══ DATASET CONTENT ══

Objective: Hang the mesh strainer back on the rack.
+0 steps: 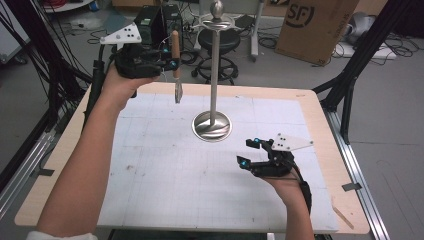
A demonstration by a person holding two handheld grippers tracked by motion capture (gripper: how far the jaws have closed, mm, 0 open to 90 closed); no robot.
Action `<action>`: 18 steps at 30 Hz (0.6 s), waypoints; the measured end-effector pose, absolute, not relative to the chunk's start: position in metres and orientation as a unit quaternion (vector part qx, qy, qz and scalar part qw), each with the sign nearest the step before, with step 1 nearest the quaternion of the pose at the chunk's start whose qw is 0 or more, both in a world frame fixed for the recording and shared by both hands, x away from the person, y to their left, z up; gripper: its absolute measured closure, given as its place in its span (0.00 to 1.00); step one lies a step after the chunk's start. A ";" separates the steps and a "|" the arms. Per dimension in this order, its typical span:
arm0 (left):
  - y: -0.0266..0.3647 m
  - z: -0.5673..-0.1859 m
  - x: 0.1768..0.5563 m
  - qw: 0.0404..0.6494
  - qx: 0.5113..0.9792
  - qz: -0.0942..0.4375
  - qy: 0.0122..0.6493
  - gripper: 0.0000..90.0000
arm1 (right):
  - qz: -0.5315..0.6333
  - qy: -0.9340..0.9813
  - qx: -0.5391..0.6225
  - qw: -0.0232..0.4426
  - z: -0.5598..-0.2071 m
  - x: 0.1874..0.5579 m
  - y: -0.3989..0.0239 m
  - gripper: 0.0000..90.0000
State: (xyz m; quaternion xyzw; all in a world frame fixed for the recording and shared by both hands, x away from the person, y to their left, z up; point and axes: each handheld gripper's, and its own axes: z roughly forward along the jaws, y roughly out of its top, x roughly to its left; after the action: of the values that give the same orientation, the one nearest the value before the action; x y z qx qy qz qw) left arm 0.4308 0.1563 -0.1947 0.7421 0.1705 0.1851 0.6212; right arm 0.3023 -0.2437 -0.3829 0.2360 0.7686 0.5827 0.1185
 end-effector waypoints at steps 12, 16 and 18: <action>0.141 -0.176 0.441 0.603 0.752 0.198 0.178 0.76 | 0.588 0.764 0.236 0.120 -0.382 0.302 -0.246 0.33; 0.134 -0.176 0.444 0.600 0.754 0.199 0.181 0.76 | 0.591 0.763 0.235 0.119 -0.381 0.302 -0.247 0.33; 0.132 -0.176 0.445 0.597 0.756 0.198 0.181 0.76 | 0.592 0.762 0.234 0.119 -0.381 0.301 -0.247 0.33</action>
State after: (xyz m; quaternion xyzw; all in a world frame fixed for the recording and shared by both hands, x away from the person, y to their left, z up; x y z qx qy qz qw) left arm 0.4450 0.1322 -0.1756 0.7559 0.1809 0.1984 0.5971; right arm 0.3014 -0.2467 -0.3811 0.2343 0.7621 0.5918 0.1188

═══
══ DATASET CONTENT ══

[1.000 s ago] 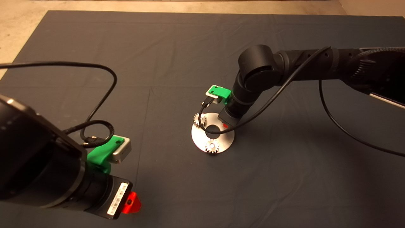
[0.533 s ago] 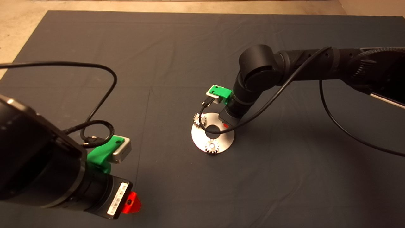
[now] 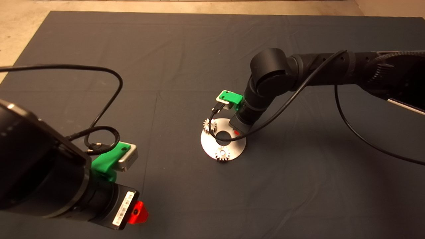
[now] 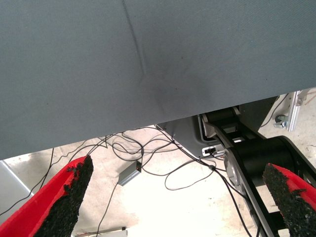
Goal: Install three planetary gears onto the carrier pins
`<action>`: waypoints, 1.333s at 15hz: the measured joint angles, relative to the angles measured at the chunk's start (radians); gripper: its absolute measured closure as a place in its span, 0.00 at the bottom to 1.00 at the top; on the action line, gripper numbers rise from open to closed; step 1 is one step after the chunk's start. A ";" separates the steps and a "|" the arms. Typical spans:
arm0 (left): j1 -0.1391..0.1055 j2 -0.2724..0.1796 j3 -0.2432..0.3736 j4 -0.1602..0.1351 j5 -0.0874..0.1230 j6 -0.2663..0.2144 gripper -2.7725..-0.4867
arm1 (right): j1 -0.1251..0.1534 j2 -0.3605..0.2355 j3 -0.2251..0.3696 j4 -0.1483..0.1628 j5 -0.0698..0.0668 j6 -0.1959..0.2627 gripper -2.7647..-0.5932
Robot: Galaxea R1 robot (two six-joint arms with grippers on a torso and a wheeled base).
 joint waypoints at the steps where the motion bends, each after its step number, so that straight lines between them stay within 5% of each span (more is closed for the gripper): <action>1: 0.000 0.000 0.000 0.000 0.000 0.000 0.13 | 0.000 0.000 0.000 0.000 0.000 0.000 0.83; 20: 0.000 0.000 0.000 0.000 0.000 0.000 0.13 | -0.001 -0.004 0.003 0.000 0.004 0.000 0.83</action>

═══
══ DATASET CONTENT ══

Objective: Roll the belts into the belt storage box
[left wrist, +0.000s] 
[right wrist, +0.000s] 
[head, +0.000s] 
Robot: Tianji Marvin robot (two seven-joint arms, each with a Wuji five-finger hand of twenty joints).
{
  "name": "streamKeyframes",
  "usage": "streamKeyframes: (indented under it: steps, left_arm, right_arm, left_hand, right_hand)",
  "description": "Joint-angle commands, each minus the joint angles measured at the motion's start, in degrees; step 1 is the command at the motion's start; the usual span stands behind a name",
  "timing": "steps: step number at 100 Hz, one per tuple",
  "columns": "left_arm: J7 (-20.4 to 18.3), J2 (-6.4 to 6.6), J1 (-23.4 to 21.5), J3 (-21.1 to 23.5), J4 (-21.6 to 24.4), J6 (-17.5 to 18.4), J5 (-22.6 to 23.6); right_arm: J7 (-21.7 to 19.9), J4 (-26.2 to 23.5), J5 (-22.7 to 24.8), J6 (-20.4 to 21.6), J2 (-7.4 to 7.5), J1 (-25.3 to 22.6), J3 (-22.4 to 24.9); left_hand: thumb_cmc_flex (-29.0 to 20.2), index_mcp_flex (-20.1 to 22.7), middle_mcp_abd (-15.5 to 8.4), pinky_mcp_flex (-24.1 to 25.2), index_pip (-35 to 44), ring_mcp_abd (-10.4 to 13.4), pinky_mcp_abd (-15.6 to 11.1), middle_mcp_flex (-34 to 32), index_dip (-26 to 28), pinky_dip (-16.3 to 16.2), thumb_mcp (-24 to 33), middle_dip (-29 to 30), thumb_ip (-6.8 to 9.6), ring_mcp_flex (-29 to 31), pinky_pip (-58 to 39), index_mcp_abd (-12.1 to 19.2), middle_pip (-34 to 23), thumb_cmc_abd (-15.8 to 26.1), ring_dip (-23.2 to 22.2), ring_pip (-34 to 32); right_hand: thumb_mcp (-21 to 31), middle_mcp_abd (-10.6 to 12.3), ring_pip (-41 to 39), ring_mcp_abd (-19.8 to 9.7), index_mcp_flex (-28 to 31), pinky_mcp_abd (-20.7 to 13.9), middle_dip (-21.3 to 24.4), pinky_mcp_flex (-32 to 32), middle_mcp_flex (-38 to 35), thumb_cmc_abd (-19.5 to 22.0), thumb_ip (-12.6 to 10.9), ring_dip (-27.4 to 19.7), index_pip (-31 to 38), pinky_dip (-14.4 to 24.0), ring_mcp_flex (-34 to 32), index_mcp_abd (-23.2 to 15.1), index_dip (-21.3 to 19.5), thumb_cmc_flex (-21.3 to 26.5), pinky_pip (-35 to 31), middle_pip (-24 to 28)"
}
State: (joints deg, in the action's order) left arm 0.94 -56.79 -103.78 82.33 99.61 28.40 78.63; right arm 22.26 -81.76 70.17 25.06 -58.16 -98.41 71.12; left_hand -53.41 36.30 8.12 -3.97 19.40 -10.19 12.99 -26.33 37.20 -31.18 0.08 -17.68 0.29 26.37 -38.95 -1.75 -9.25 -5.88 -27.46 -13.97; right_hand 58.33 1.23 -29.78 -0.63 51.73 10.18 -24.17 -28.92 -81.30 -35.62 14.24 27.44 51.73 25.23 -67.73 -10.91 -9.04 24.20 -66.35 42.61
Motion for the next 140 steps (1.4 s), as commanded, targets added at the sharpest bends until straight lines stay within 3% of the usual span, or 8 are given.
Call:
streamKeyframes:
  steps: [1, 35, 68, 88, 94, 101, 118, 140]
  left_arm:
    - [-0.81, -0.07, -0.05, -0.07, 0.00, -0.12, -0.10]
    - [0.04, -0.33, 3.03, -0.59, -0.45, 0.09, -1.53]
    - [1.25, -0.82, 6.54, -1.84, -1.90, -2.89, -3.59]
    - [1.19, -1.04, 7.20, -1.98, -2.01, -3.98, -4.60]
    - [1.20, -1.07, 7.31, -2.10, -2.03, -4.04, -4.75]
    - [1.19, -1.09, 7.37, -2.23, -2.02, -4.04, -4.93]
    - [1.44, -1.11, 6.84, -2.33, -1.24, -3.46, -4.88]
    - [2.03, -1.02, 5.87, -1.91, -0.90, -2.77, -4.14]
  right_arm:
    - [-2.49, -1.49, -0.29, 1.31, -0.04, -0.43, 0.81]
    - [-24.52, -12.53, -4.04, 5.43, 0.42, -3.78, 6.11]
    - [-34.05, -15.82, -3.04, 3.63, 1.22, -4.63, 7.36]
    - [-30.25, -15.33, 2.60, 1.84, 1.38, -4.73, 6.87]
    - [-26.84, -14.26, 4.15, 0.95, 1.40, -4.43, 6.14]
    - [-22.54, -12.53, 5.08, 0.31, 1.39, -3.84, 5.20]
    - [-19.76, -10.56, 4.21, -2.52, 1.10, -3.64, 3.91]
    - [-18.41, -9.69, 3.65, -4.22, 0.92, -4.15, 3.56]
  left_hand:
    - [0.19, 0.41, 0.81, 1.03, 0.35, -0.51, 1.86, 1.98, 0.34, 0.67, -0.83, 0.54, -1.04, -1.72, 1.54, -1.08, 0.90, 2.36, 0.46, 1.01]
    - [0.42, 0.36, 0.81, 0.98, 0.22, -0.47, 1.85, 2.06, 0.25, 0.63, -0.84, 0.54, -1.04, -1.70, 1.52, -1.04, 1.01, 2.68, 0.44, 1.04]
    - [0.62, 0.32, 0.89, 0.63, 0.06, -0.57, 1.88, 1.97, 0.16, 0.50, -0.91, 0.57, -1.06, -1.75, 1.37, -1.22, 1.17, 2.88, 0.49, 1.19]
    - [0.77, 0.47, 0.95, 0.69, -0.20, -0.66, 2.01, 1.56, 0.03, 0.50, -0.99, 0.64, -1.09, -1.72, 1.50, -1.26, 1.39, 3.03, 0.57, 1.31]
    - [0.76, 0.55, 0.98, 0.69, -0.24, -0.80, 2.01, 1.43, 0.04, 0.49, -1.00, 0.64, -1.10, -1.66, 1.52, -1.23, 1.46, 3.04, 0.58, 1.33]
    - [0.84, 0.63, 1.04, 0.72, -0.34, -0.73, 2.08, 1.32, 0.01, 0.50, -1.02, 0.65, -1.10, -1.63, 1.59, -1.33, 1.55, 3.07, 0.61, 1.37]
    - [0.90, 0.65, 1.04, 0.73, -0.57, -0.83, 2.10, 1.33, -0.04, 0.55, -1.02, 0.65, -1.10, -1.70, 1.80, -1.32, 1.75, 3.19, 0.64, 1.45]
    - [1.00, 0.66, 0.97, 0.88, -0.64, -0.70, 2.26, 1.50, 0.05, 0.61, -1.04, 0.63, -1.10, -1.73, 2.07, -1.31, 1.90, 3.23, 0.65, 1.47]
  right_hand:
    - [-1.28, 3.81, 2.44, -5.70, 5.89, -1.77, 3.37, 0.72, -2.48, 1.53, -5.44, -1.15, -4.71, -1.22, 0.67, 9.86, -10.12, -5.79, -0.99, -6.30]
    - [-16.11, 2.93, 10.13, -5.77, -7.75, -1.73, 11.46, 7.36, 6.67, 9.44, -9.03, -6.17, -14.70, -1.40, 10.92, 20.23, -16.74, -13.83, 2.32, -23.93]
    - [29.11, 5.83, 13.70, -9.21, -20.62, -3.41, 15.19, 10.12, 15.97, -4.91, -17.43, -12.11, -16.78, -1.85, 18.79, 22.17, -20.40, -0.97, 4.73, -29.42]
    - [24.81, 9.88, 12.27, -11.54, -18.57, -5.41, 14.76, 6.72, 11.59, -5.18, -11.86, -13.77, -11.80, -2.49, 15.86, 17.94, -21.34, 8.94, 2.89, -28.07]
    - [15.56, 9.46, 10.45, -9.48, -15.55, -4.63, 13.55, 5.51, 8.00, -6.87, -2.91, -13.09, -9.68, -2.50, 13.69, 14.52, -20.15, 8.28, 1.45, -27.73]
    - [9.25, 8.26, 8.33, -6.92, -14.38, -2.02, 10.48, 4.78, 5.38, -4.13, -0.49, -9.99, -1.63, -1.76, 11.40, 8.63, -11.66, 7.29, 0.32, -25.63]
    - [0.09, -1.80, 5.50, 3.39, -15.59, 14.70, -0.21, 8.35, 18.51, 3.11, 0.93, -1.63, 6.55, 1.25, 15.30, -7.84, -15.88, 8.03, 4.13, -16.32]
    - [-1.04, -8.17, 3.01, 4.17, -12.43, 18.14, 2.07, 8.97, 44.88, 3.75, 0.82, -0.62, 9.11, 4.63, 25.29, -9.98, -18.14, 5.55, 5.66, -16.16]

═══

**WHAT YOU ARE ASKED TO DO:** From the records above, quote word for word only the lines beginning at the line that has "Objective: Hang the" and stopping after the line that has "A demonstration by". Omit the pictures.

**ANSWER TO THIS EXERCISE:**
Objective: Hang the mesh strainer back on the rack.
+0 steps: 
A demonstration by a person holding two handheld grippers tracked by motion capture (gripper: how far the jaws have closed, mm, 0 open to 90 closed); no robot.

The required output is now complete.